▶ _Work order_: Below are entries; tally how many lines hold the string "region" and answer with only that figure.

▶ _Entries shown_:
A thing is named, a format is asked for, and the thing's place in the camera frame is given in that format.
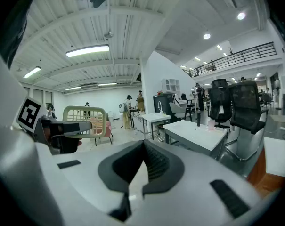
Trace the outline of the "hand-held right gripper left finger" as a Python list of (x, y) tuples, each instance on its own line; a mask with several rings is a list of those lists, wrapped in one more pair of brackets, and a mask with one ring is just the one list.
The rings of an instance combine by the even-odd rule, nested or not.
==
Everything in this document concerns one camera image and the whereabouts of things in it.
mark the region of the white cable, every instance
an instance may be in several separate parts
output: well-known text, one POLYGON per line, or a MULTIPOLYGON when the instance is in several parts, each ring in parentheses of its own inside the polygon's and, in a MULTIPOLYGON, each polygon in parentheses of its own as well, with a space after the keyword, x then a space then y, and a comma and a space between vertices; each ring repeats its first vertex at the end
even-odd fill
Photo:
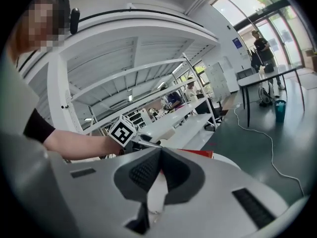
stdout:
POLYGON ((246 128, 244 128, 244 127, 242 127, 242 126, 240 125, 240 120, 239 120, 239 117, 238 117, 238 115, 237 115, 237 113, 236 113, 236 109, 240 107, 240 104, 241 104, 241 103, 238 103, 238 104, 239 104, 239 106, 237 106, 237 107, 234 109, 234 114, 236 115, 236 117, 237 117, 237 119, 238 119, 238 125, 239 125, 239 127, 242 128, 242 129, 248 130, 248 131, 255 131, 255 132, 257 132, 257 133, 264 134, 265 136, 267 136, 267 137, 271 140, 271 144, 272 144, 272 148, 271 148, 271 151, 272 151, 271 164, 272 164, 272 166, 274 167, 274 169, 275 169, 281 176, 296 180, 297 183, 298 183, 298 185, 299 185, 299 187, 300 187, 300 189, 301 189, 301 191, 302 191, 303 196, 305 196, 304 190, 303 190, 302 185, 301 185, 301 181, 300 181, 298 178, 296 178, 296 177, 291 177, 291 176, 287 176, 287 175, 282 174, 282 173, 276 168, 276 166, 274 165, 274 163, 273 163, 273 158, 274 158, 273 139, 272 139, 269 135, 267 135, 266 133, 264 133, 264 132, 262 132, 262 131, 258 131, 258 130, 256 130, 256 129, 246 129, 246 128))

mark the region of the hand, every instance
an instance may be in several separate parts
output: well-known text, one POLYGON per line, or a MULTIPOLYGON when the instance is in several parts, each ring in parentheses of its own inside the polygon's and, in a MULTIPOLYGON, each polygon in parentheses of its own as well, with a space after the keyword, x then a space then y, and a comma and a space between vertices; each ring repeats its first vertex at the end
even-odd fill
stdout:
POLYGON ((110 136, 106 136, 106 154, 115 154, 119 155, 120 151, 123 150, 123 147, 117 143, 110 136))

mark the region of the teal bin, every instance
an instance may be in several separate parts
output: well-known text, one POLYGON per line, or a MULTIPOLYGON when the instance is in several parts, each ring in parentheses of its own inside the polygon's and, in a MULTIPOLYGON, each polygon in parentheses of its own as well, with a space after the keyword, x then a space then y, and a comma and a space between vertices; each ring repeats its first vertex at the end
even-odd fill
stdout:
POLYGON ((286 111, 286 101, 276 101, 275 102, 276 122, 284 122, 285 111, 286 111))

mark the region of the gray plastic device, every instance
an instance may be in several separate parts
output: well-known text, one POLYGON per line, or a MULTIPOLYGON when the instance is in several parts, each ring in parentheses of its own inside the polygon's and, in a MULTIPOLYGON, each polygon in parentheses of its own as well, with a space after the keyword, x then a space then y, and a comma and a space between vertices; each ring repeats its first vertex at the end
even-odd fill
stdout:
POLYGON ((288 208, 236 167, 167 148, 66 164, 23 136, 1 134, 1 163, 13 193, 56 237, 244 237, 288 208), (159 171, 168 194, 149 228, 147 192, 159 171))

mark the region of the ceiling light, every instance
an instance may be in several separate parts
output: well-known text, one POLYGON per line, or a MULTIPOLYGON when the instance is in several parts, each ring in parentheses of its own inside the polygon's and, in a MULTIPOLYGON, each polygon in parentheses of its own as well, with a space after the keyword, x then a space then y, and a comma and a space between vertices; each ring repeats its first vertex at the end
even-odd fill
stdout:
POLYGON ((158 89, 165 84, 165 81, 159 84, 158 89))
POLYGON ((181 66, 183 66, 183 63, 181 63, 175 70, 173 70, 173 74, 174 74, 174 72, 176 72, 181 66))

▶ _Exercise output_: 5